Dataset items
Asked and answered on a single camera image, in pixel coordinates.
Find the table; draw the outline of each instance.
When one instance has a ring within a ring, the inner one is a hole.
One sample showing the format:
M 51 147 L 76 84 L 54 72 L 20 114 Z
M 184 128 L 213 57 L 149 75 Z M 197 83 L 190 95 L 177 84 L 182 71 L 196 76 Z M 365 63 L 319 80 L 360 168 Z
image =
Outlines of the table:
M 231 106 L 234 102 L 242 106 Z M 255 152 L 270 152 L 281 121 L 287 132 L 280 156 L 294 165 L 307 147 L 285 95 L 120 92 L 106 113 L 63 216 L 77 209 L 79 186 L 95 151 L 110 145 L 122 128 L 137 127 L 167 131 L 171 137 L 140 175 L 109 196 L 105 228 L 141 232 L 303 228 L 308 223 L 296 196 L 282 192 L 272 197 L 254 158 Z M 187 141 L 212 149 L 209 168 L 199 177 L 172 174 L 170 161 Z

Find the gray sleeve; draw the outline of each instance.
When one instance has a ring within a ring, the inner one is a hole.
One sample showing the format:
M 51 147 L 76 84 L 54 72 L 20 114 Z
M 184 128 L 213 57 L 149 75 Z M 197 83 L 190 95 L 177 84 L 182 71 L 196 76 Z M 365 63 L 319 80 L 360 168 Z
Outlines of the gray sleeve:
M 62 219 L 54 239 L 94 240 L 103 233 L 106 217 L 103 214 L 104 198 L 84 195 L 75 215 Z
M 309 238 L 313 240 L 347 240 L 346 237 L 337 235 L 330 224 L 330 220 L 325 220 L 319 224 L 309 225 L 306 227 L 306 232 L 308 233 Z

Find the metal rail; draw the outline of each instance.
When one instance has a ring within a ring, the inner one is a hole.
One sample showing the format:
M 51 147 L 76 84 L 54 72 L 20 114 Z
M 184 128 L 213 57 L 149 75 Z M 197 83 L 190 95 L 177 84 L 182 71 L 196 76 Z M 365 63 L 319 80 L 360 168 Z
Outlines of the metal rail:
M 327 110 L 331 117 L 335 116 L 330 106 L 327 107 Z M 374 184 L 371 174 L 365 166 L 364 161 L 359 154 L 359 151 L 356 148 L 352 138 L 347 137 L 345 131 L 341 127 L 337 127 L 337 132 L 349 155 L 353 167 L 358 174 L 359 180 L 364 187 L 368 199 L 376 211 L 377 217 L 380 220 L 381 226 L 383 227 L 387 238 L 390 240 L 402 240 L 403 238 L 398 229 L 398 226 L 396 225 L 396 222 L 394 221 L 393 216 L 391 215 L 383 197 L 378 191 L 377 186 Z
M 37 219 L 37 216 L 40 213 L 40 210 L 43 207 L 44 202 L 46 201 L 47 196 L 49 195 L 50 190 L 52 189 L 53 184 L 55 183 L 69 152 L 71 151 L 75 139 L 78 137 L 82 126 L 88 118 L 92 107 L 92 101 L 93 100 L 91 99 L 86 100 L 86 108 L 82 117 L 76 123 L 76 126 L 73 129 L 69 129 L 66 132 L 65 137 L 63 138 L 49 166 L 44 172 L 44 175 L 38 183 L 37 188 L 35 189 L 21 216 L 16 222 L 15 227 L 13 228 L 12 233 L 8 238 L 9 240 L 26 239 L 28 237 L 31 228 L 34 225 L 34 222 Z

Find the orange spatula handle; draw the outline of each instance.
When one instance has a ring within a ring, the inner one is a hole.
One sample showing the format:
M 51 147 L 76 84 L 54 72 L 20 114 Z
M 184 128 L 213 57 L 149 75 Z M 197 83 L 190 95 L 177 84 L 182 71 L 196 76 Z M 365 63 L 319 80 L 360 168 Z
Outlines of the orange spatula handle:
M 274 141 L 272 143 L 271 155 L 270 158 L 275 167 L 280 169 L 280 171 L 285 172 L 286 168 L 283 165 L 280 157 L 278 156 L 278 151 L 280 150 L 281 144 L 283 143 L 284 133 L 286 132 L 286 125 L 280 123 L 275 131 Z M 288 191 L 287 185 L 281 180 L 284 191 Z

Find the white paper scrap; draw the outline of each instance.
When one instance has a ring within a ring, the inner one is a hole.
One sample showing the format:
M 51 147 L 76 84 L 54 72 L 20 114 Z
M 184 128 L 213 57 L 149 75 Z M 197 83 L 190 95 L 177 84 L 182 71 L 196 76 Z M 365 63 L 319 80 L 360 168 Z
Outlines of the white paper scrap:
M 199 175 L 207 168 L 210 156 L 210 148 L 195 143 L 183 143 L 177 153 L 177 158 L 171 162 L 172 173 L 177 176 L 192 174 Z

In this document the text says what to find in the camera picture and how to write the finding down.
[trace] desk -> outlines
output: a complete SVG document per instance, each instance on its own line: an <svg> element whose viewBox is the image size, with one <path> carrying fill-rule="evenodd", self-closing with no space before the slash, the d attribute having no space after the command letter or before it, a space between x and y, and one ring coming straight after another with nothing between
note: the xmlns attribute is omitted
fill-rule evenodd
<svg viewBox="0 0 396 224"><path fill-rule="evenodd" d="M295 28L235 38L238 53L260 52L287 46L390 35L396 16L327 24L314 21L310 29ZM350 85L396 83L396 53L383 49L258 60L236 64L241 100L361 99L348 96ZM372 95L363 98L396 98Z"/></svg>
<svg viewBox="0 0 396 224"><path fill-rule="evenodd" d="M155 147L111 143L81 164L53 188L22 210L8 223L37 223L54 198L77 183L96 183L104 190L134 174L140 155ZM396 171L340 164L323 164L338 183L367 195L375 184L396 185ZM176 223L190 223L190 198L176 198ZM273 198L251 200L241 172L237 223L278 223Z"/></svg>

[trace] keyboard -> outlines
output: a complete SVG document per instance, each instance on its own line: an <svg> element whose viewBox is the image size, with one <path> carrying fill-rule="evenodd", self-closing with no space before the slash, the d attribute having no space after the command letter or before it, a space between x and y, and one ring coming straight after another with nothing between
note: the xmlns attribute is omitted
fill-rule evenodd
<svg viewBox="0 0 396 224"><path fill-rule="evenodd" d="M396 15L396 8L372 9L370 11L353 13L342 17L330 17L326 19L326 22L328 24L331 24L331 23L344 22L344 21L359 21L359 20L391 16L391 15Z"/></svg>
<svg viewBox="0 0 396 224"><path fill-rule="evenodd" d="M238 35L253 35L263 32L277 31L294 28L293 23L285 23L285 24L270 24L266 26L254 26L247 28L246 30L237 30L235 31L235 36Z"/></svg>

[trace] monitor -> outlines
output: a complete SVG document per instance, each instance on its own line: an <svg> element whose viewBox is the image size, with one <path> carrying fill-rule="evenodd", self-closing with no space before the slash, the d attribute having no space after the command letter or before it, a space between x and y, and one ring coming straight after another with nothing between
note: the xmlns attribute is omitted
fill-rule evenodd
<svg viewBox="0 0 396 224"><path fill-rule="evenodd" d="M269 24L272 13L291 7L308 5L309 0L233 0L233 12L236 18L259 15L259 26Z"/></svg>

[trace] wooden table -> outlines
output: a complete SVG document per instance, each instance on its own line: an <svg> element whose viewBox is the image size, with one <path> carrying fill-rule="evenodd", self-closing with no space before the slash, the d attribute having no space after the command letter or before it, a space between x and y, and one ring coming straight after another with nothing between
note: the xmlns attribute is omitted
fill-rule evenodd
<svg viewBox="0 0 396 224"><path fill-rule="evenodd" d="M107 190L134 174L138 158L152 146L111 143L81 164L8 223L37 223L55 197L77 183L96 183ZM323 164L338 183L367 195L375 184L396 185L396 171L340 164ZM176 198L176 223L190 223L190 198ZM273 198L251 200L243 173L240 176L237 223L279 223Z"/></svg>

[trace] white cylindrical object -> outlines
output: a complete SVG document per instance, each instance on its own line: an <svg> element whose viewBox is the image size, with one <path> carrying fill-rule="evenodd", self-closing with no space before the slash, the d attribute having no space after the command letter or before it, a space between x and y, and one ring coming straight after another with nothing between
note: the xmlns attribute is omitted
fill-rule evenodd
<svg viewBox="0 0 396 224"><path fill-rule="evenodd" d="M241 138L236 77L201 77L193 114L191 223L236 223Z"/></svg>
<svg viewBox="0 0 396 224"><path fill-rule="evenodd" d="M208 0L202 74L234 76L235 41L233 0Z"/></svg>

Problem to work on:
In the records above, some lines may contain the word "trace"; copy every one of them.

Solved problem:
[trace] desk -> outlines
[trace] keyboard -> outlines
[trace] monitor -> outlines
[trace] wooden table -> outlines
[trace] white cylindrical object -> outlines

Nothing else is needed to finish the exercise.